Skewes' number
The Skewes number (after Stanley Skewes ) is an upper bound for the problem of estimating the density of primes with the logarithmic integral by Carl Friedrich Gauss. It is an upper bound of X that is valid for a value. In other words, find below the Skewes number rather than a change in sign of which had been predicted by John Edensor Littlewood.
Skewes found the value for them. The approximation is in use. The Skewes number was considered earlier as an example of a particularly large number of relevant in mathematics.
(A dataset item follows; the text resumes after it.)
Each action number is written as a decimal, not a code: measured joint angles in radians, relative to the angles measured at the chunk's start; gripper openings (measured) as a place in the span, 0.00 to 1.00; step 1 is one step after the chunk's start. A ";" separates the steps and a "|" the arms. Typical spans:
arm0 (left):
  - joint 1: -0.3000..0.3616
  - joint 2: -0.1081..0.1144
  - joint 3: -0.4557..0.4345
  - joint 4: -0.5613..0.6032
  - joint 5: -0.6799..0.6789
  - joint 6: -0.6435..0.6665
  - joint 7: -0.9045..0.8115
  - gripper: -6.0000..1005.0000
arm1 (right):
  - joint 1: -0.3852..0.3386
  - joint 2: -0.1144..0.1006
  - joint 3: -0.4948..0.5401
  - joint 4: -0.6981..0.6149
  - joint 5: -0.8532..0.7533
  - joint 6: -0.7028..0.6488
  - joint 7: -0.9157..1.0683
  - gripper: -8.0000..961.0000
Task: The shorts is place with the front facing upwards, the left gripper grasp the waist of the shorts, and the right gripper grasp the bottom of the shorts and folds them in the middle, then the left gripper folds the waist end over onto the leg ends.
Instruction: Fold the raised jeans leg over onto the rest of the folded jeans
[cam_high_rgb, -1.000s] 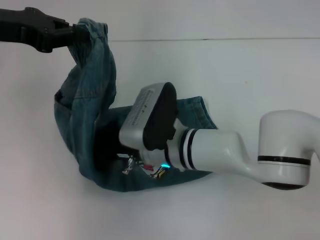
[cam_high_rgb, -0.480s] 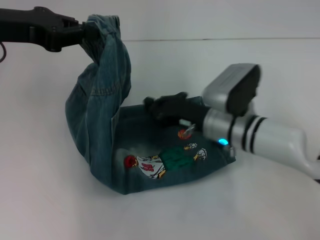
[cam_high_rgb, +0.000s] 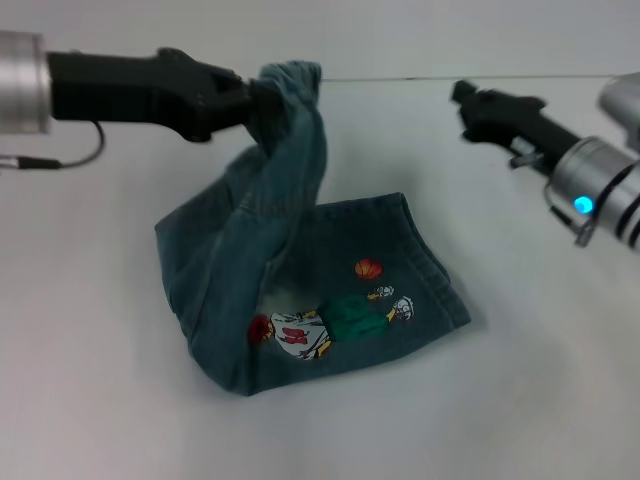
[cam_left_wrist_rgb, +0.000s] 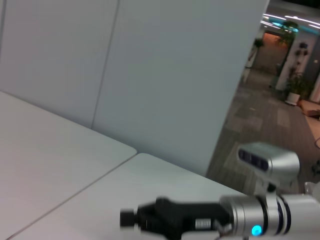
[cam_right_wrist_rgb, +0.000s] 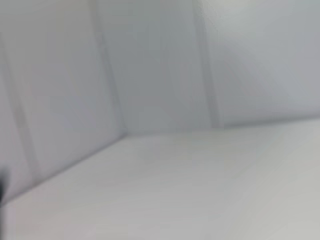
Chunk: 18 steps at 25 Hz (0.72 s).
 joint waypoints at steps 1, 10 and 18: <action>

The upper bound has been further reduced by Skewes. Meanwhile, the search for a lower bound on the number at the first time held a sign change is being driven.
History
The problem of over-estimated density of primes is based on a formula concerning the distribution of prime numbers, the Carl Friedrich Gauss is said to have erected at the age of 14 years ( he published but much later ). Accordingly, the number of the prime numbers to x by the formula
Be approximated. Comparing with concrete values of which one determined on the basis of prime tables, as always, and it was long believed that that is true for all real numbers.
In 1914, JE Littlewood proved that the difference changes sign infinitely often becomes larger x. So there must be speed ranges in which the Gaussian formula underestimates the density of primes.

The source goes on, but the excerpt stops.